§ EXERCISE REQUIREMENTS: After finding the line with "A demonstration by", restate it and each remaining line of the material word for word, omitting every picture.
=== DATA BELOW ===
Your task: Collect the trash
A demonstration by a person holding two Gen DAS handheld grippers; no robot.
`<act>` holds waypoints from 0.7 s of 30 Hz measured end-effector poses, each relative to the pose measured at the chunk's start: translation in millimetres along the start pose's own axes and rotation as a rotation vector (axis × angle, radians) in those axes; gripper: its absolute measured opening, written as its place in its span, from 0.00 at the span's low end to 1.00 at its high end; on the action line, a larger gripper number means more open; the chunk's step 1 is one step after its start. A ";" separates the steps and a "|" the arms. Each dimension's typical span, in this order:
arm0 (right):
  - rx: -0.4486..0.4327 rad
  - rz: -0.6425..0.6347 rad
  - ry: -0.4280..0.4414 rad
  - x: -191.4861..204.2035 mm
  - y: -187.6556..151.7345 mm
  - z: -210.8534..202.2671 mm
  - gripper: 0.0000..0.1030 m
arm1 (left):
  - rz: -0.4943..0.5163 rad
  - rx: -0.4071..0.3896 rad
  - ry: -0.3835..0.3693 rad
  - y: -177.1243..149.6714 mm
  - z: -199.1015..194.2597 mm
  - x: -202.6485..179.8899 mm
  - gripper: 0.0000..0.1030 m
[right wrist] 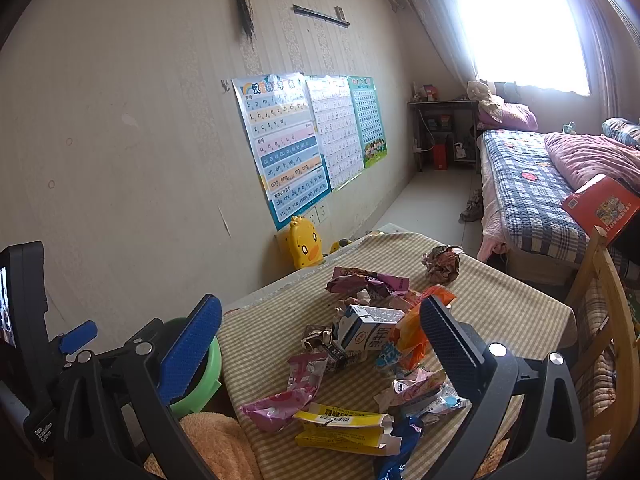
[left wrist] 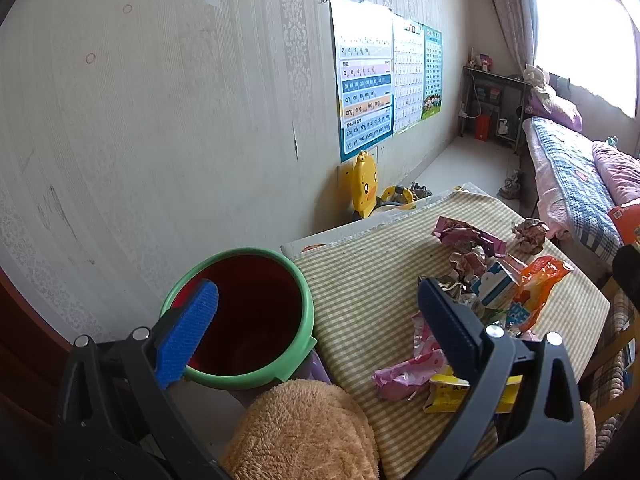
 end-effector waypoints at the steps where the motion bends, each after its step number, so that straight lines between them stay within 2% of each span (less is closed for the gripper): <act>1: 0.001 0.000 0.000 0.3 0.0 0.2 0.93 | 0.001 0.001 0.000 -0.2 0.0 -0.1 0.95; 21: 0.018 0.008 0.007 1.0 -3.9 5.1 0.93 | 0.003 0.009 0.013 -1.3 4.0 1.6 0.95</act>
Point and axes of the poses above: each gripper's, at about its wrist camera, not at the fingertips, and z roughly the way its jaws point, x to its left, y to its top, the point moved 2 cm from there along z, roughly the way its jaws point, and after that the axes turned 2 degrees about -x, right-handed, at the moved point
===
§ WRITTEN SOLUTION:
A demonstration by a person holding two Gen DAS handheld grippers; no robot.
`<act>` holds waypoints from 0.7 s of 30 Hz measured end-effector poses, each relative to the pose measured at the chunk's start: translation in millimetres along the start pose's own axes and rotation as a rotation vector (axis × angle, radians) in those axes; gripper: its absolute measured opening, written as its place in its span, from 0.00 at the span's low end to 1.00 at its high end; on the action line, a larger gripper number means more open; the chunk's step 1 is one step after its start. A ";" separates the steps and a "|" the arms. Each dimension's typical span, in this order:
arm0 (right):
  - rx: -0.4486..0.4327 rad
  - rz: -0.6425..0.6347 rad
  - ry: -0.4280..0.4414 rad
  - x: -191.4861..204.2035 mm
  - y: -187.6556..151.7345 mm
  - z: -210.8534..202.2671 mm
  - gripper: 0.0000..0.1030 m
arm1 (left):
  - rz: -0.4943..0.5163 rad
  - rx: -0.4071..0.3896 rad
  - ry: -0.3835..0.3693 rad
  - y: -177.1243..149.6714 mm
  - z: -199.1015..194.2597 mm
  - x: -202.6485..179.8899 mm
  - gripper: 0.0000..0.1030 m
[right wrist] 
[left wrist] 
 end-effector waypoints at the steps where the motion bends, each after its step number, so that straight lines between them stay within 2% of each span (less is closed for the gripper): <act>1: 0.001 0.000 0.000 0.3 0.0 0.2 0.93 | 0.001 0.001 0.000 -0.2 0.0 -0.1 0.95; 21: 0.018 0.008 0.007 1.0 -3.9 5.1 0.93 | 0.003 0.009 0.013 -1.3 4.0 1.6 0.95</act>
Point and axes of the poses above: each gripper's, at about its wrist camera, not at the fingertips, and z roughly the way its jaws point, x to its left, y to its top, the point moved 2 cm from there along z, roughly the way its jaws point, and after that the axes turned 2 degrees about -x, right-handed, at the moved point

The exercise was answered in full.